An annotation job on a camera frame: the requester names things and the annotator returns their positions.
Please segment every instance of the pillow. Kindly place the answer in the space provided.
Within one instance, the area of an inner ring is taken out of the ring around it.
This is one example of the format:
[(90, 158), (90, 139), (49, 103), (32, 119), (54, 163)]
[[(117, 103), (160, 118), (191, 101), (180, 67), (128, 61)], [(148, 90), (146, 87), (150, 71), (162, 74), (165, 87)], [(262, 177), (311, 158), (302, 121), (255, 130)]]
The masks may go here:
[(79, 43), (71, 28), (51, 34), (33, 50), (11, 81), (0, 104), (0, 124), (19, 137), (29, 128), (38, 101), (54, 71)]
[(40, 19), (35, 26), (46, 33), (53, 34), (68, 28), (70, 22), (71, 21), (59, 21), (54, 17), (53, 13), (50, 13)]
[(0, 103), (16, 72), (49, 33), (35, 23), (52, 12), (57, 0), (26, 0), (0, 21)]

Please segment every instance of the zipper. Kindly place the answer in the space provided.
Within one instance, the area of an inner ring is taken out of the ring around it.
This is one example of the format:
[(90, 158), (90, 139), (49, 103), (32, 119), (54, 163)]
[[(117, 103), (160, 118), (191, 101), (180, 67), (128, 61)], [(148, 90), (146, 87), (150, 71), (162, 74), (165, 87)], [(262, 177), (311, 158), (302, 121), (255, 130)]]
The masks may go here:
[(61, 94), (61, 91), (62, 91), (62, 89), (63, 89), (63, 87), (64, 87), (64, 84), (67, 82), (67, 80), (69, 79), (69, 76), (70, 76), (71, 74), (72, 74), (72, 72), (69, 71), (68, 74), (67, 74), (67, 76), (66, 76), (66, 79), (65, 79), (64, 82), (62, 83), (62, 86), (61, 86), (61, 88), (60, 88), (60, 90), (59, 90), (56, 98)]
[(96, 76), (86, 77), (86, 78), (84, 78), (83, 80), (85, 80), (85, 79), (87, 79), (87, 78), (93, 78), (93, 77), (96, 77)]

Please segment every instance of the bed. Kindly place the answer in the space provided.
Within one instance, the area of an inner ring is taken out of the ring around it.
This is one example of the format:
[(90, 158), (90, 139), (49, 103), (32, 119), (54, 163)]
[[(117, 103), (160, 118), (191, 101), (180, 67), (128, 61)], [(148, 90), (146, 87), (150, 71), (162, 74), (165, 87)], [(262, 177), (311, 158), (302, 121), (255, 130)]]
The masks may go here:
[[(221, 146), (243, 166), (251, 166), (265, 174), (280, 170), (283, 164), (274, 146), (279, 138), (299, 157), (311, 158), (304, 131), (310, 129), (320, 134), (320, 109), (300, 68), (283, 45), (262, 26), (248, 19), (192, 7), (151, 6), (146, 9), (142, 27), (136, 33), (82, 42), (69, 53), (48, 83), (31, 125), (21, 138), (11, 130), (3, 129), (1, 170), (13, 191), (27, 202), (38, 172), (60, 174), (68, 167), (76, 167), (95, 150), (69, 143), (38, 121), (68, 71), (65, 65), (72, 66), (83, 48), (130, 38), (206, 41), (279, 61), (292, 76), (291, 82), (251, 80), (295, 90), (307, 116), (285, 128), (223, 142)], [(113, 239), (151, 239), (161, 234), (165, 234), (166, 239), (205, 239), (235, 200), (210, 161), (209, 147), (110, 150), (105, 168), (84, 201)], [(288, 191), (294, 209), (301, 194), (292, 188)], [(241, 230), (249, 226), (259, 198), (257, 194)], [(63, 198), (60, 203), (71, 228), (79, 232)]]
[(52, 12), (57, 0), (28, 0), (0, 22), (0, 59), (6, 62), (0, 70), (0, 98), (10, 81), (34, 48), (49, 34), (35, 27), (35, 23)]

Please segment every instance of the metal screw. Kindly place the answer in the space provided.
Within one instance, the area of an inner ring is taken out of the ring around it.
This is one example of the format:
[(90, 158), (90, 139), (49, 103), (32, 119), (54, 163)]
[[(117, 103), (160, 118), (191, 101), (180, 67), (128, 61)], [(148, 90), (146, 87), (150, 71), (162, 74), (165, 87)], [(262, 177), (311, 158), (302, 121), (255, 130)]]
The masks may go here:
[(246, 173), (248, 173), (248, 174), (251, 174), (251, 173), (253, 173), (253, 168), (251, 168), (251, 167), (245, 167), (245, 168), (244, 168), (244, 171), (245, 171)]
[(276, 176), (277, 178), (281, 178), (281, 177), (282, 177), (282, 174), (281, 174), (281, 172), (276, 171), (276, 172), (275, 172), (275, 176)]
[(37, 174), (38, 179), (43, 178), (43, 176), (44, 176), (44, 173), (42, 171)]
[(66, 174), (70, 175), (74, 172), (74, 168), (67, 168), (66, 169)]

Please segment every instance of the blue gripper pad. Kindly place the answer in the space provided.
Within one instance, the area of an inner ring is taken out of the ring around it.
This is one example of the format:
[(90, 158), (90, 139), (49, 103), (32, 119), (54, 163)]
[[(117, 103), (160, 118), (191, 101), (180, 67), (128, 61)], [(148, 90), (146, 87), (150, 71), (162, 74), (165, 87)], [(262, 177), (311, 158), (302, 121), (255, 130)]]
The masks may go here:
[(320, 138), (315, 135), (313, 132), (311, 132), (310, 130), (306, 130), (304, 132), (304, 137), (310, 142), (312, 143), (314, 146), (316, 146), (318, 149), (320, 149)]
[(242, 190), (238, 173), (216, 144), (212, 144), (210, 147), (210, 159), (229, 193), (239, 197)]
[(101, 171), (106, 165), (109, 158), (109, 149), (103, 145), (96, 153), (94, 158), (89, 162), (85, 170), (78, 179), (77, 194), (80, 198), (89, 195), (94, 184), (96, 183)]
· · · · · · ·
• Exercise aim: Exactly as written, give the records again.

• Output of the exercise:
An annotation job on a camera frame: the requester names things and the annotator returns their positions.
Please segment every instance of the pillow. Kindly place the answer in the space provided.
Within one instance, the area of an inner ring is taken out of the ring around it.
This is one example of the format:
[(90, 158), (90, 139), (49, 103), (32, 119), (54, 163)]
[[(117, 103), (160, 118), (191, 101), (180, 67), (128, 61)], [(148, 90), (146, 87), (150, 71), (162, 74), (165, 87)], [(262, 177), (311, 158), (302, 121), (255, 130)]]
The masks may go here:
[(79, 43), (71, 28), (51, 34), (33, 50), (11, 81), (0, 104), (0, 124), (19, 137), (29, 128), (38, 101), (54, 71)]
[(40, 19), (35, 26), (46, 33), (53, 34), (68, 28), (70, 22), (71, 21), (59, 21), (54, 17), (53, 13), (50, 13)]
[(0, 103), (16, 72), (49, 33), (35, 23), (52, 12), (57, 0), (26, 0), (0, 21)]

Please segment every instance of the zipper. Kindly place the answer in the space provided.
Within one instance, the area of an inner ring is taken out of the ring around it.
This is one example of the format:
[(90, 158), (90, 139), (49, 103), (32, 119), (54, 163)]
[[(117, 103), (160, 118), (191, 101), (180, 67), (128, 61)], [(148, 90), (146, 87), (150, 71), (162, 74), (165, 87)], [(262, 177), (311, 158), (302, 121), (255, 130)]]
The masks may go here:
[(61, 94), (61, 91), (62, 91), (62, 89), (63, 89), (63, 87), (64, 87), (64, 84), (67, 82), (67, 80), (69, 79), (69, 76), (70, 76), (71, 74), (72, 74), (72, 72), (69, 71), (68, 74), (67, 74), (67, 76), (66, 76), (66, 79), (65, 79), (64, 82), (62, 83), (62, 86), (61, 86), (61, 88), (60, 88), (60, 90), (59, 90), (56, 98)]
[(96, 76), (86, 77), (86, 78), (84, 78), (83, 80), (85, 80), (85, 79), (87, 79), (87, 78), (93, 78), (93, 77), (96, 77)]

Please segment every instance of the bed. Kindly place the answer in the space provided.
Within one instance, the area of an inner ring is taken out of the ring around it.
This is one example of the format:
[(90, 158), (90, 139), (49, 103), (32, 119), (54, 163)]
[[(117, 103), (160, 118), (191, 101), (180, 67), (128, 61)], [(148, 90), (146, 87), (150, 71), (162, 74), (165, 87)], [(262, 177), (311, 158), (302, 121), (255, 130)]]
The masks may go here:
[[(221, 146), (243, 166), (251, 166), (265, 174), (280, 170), (283, 164), (274, 146), (279, 138), (299, 157), (311, 158), (304, 131), (310, 129), (320, 134), (320, 109), (300, 68), (283, 45), (262, 26), (248, 19), (192, 7), (151, 6), (146, 9), (142, 27), (136, 33), (82, 42), (69, 53), (48, 83), (31, 125), (21, 138), (11, 130), (3, 129), (1, 170), (13, 191), (27, 202), (38, 172), (60, 174), (68, 167), (76, 167), (95, 150), (69, 143), (38, 121), (68, 71), (65, 65), (72, 66), (83, 48), (130, 38), (206, 41), (279, 61), (292, 76), (291, 82), (251, 80), (295, 90), (307, 116), (285, 128), (223, 142)], [(113, 239), (151, 239), (161, 234), (165, 234), (166, 239), (205, 239), (235, 200), (210, 161), (209, 147), (110, 150), (105, 168), (84, 201)], [(288, 191), (294, 209), (301, 194), (292, 188)], [(241, 230), (249, 226), (259, 198), (257, 194)], [(63, 198), (60, 203), (71, 228), (79, 232)]]
[(52, 12), (57, 0), (28, 0), (0, 22), (0, 59), (6, 62), (0, 70), (0, 98), (10, 81), (34, 48), (49, 34), (35, 27), (35, 23)]

Please segment every instance of the metal screw. Kindly place the answer in the space provided.
Within one instance, the area of an inner ring is taken out of the ring around it.
This is one example of the format:
[(90, 158), (90, 139), (49, 103), (32, 119), (54, 163)]
[[(117, 103), (160, 118), (191, 101), (180, 67), (128, 61)], [(148, 90), (146, 87), (150, 71), (162, 74), (165, 87)], [(262, 177), (311, 158), (302, 121), (255, 130)]]
The masks may go here:
[(246, 173), (248, 173), (248, 174), (251, 174), (251, 173), (253, 173), (253, 168), (251, 168), (251, 167), (245, 167), (245, 168), (244, 168), (244, 171), (245, 171)]
[(276, 176), (277, 178), (281, 178), (281, 177), (282, 177), (282, 174), (281, 174), (281, 172), (276, 171), (276, 172), (275, 172), (275, 176)]
[(37, 174), (38, 179), (43, 178), (43, 176), (44, 176), (44, 173), (42, 171)]
[(66, 174), (70, 175), (74, 172), (74, 168), (67, 168), (66, 169)]

Please segment every instance of the blue gripper pad. Kindly place the answer in the space provided.
Within one instance, the area of an inner ring is taken out of the ring around it.
This is one example of the format:
[(90, 158), (90, 139), (49, 103), (32, 119), (54, 163)]
[[(117, 103), (160, 118), (191, 101), (180, 67), (128, 61)], [(148, 90), (146, 87), (150, 71), (162, 74), (165, 87)], [(262, 177), (311, 158), (302, 121), (255, 130)]]
The masks may go here:
[(320, 138), (315, 135), (313, 132), (311, 132), (310, 130), (306, 130), (304, 132), (304, 137), (310, 142), (312, 143), (314, 146), (316, 146), (318, 149), (320, 149)]
[(242, 190), (238, 173), (216, 144), (212, 144), (210, 147), (210, 159), (229, 193), (239, 197)]
[(101, 171), (106, 165), (109, 158), (109, 149), (103, 145), (96, 153), (94, 158), (89, 162), (85, 170), (78, 179), (77, 194), (80, 198), (89, 195), (94, 184), (96, 183)]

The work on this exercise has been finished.